• [YOUR TASK]
The output should be every line below, retyped exactly, with no images.

--- START ---

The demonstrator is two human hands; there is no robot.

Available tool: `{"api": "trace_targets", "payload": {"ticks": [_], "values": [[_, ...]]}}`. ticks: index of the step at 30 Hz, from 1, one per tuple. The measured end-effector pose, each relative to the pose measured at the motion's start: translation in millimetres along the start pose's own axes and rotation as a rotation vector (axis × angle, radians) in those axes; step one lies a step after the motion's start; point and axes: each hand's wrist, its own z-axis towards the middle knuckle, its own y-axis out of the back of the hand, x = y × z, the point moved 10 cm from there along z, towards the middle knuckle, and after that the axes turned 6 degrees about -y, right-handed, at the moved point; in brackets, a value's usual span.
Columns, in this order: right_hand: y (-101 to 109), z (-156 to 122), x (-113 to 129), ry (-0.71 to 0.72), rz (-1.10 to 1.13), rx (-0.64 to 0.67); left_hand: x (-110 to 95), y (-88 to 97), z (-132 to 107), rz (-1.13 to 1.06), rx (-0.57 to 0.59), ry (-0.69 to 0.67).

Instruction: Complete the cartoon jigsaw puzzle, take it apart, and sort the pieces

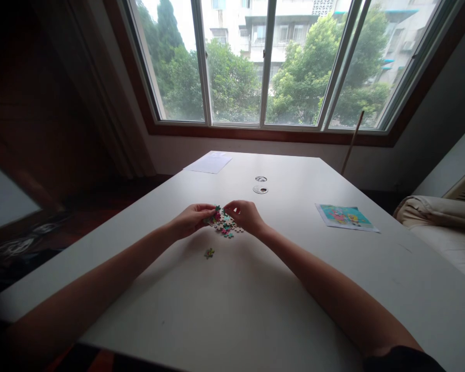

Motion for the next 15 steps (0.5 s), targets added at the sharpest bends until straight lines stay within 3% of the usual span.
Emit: {"api": "trace_targets", "payload": {"ticks": [8, 15], "values": [[-3, -2, 5, 0.04, -0.036, -0.003, -2, -12.9, -4, 0.051, 0.095, -0.018], [-13, -4, -3, -0.08, -0.034, 0.084, -9, -6.1, -3, -0.078, -0.018, -0.047]]}}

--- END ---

• [EXERCISE OUTPUT]
The demonstrator is two human hands; there is no robot.

Available tool: `{"api": "trace_targets", "payload": {"ticks": [_], "values": [[_, ...]]}}`. ticks: index of the step at 30 Hz, from 1, one per tuple. The measured end-effector pose, each relative to the pose measured at the motion's start: translation in millimetres along the start pose's own axes and rotation as a rotation vector (axis × angle, radians) in those axes; step one lies a step after the motion's start; point and axes: each hand's wrist, its own z-axis towards the middle knuckle, its own y-axis out of the back of the hand, x = y × z, the point moved 10 cm from there along z, towards the middle knuckle, and after that the axes turned 6 degrees about -y, right-handed, at the moved point; in brackets, a value's usual span.
Columns, in this order: right_hand: y (-101 to 109), z (-156 to 122), x (-113 to 129), ry (-0.71 to 0.72), rz (-1.10 to 1.13), rx (-0.64 to 0.67); left_hand: x (-110 to 95), y (-88 to 97), z (-132 to 107), rz (-1.13 to 1.06), rx (-0.57 to 0.59), ry (-0.69 to 0.67).

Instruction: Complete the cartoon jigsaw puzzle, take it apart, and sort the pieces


Motion for the next 15 steps (0.5 s), targets added at the sharpest bends until straight lines stay within 3% of the usual span.
Emit: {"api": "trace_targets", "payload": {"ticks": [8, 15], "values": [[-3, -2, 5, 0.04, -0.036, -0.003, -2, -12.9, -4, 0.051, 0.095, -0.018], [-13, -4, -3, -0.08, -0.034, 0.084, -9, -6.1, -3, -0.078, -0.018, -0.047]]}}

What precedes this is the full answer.